[Task prompt]
Say how many lines below have "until" in them, giving the number alone.

[Supplied data]
----

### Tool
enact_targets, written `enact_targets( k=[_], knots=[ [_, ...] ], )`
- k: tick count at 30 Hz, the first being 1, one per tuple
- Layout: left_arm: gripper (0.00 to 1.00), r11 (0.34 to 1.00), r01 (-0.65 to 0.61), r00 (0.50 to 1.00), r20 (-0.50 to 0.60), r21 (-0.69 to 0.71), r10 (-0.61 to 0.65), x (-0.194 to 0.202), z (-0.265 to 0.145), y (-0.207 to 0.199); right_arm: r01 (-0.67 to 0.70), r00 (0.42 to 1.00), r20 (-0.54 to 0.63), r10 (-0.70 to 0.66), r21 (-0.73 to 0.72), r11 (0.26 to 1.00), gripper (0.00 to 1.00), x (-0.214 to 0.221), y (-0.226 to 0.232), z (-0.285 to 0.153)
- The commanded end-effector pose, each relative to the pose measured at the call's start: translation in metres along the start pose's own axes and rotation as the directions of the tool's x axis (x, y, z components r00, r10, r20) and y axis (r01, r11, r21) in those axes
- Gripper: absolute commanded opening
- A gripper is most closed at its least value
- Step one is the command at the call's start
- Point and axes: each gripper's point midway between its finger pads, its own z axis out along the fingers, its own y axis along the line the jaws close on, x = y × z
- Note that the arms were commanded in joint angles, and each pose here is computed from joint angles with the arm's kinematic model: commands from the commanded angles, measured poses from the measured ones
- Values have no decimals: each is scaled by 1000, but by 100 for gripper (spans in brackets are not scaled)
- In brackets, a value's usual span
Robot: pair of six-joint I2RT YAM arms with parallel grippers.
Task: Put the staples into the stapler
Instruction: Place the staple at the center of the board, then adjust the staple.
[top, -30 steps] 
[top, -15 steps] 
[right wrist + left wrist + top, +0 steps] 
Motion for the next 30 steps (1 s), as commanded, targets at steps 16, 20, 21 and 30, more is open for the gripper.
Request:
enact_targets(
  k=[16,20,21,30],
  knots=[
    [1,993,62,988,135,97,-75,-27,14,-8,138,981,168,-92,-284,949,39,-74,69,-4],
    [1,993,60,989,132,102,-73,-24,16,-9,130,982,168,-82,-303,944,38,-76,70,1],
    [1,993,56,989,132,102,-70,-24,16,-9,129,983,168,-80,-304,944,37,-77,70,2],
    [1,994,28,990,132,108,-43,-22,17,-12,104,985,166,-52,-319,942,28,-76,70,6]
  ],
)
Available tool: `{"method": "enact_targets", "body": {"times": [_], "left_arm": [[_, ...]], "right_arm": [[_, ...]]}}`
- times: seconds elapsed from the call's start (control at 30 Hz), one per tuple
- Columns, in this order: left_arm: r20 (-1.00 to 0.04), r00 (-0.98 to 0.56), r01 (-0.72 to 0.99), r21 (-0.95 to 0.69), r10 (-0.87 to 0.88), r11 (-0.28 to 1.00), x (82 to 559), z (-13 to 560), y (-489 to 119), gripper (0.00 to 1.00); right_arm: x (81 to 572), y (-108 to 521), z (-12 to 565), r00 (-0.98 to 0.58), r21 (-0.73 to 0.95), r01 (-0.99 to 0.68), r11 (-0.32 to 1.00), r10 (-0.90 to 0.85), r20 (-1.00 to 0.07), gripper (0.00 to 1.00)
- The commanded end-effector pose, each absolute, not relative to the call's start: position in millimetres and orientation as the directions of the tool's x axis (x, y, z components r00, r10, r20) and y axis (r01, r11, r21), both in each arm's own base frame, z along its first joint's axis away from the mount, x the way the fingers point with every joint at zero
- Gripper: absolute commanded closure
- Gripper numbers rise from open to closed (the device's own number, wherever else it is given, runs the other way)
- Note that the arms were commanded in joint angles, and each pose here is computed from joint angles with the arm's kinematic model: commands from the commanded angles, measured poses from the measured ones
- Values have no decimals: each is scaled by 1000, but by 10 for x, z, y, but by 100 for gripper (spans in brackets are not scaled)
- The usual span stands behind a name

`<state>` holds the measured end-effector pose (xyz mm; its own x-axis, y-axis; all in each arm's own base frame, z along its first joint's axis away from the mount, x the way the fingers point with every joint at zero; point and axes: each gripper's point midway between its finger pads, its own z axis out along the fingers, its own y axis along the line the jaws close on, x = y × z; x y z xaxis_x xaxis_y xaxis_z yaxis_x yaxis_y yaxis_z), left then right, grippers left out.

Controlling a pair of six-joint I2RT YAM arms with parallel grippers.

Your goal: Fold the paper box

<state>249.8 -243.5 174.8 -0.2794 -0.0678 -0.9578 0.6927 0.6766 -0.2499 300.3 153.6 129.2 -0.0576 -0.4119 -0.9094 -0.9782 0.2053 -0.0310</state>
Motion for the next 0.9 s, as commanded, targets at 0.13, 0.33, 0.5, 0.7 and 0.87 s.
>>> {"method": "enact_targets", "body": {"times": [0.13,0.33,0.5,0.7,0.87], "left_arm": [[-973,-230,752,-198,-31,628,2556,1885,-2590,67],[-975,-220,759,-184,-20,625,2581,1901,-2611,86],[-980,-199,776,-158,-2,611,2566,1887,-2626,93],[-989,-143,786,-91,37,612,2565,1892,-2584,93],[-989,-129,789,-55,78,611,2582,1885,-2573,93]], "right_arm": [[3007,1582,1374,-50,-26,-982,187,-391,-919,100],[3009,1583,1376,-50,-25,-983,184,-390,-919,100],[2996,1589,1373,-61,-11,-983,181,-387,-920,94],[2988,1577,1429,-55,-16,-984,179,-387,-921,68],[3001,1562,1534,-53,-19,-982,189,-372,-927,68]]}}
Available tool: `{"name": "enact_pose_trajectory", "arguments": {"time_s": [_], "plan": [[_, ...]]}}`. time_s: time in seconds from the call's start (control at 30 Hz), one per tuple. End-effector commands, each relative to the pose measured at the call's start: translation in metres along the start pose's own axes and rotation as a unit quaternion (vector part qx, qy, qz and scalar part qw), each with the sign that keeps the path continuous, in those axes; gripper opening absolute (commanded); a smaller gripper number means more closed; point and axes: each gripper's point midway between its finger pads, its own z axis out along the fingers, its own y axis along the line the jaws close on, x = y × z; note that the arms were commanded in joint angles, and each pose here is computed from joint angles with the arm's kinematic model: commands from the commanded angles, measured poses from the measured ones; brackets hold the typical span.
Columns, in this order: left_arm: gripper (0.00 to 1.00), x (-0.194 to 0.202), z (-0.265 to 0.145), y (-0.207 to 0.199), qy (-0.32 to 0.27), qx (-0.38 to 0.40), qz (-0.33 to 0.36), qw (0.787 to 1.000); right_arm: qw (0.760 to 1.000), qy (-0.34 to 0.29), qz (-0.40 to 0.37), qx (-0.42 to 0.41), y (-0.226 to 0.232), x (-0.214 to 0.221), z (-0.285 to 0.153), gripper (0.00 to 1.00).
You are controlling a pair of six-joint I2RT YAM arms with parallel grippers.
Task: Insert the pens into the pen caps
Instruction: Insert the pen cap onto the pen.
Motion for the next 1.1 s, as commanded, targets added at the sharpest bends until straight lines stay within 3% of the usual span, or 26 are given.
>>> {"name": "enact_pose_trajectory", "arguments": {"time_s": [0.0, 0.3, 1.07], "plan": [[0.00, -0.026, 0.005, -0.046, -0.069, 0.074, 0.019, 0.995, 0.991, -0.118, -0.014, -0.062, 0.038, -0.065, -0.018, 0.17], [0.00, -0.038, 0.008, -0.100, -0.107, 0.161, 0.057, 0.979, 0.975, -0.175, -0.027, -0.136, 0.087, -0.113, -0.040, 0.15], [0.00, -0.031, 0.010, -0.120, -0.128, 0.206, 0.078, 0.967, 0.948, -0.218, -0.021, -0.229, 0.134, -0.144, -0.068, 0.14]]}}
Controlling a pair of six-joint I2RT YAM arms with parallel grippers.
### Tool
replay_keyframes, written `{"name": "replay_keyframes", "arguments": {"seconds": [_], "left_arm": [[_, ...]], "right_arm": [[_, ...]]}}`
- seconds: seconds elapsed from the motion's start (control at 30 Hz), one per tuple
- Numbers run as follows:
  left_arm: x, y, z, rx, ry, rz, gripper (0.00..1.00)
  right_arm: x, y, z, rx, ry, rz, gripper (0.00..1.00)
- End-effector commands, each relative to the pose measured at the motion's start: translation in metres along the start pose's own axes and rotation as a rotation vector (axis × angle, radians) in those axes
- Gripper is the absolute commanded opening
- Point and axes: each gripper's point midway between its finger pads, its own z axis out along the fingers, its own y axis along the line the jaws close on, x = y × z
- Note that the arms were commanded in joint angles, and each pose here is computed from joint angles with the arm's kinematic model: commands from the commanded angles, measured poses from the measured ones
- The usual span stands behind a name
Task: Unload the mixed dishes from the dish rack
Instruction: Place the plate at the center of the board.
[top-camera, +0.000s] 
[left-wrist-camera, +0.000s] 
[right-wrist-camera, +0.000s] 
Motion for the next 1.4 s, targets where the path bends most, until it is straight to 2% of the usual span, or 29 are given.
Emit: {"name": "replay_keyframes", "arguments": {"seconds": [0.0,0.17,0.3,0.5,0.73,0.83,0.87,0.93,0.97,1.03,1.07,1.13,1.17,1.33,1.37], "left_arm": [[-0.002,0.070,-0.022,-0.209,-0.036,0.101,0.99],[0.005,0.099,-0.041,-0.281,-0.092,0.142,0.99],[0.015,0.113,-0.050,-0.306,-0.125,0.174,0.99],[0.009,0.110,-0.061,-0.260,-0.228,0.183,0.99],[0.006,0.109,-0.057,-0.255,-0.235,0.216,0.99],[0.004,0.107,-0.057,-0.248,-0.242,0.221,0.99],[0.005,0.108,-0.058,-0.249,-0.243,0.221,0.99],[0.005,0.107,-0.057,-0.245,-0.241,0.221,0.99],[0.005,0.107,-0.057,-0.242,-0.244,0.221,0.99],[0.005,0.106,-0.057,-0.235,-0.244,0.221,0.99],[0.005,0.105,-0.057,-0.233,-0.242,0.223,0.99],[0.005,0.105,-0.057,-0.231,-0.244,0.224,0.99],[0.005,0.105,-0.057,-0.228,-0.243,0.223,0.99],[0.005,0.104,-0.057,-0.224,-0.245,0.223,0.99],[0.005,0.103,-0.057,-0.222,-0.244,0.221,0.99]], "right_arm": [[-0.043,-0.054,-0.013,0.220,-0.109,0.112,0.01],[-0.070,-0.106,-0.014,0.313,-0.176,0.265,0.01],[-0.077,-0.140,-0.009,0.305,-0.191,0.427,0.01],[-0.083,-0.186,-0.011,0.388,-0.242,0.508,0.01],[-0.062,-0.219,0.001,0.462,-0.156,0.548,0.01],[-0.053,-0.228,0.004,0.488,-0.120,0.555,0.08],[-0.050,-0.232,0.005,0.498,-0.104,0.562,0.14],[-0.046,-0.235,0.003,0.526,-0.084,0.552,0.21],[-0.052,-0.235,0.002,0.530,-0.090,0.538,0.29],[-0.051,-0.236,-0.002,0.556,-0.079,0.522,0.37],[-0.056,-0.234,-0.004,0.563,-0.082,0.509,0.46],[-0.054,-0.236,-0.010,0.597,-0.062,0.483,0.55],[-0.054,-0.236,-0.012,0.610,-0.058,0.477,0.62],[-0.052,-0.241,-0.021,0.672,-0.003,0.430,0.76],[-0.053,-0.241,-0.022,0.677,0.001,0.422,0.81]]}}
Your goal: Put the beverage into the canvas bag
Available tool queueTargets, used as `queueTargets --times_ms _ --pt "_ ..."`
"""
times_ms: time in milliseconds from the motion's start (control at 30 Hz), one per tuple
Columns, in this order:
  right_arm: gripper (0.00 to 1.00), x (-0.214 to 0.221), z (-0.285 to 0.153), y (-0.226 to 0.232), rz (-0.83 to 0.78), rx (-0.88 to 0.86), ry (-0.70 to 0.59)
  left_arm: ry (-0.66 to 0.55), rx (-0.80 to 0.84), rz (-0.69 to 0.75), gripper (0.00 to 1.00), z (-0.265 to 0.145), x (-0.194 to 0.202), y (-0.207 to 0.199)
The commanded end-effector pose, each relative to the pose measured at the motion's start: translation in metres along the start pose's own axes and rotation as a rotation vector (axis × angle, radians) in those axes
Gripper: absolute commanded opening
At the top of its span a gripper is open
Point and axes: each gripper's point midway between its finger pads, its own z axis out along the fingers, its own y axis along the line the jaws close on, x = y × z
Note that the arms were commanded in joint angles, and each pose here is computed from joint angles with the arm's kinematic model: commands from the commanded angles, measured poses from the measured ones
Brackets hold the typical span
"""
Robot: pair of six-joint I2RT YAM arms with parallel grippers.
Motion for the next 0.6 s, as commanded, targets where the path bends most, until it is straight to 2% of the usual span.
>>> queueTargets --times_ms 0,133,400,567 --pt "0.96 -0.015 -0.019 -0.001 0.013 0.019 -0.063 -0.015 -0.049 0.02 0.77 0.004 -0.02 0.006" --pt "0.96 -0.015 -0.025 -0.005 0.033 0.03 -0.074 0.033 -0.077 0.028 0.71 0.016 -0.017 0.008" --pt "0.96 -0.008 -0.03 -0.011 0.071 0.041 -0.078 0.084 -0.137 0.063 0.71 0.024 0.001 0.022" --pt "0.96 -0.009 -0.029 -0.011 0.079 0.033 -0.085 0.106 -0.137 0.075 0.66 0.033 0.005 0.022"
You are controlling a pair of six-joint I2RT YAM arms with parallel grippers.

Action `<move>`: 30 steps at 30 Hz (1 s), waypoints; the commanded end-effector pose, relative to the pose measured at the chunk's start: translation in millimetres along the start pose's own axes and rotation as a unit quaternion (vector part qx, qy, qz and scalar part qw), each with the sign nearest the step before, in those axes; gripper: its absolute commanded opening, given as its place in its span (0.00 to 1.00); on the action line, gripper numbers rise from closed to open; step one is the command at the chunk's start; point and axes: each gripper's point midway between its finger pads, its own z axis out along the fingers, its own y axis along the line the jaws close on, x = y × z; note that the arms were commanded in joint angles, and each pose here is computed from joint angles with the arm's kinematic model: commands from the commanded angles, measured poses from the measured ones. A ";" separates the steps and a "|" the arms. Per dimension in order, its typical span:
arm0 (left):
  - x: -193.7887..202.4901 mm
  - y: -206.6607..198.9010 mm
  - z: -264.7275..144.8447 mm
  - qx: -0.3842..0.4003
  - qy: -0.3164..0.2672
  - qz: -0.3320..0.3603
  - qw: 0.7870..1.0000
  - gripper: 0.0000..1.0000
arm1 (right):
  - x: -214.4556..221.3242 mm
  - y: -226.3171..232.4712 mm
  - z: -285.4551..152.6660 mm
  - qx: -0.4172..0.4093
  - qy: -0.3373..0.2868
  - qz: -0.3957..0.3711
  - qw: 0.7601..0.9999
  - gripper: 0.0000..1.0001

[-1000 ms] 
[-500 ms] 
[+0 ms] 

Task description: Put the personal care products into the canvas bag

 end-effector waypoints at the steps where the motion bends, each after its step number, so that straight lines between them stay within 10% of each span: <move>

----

[Answer for the task]
3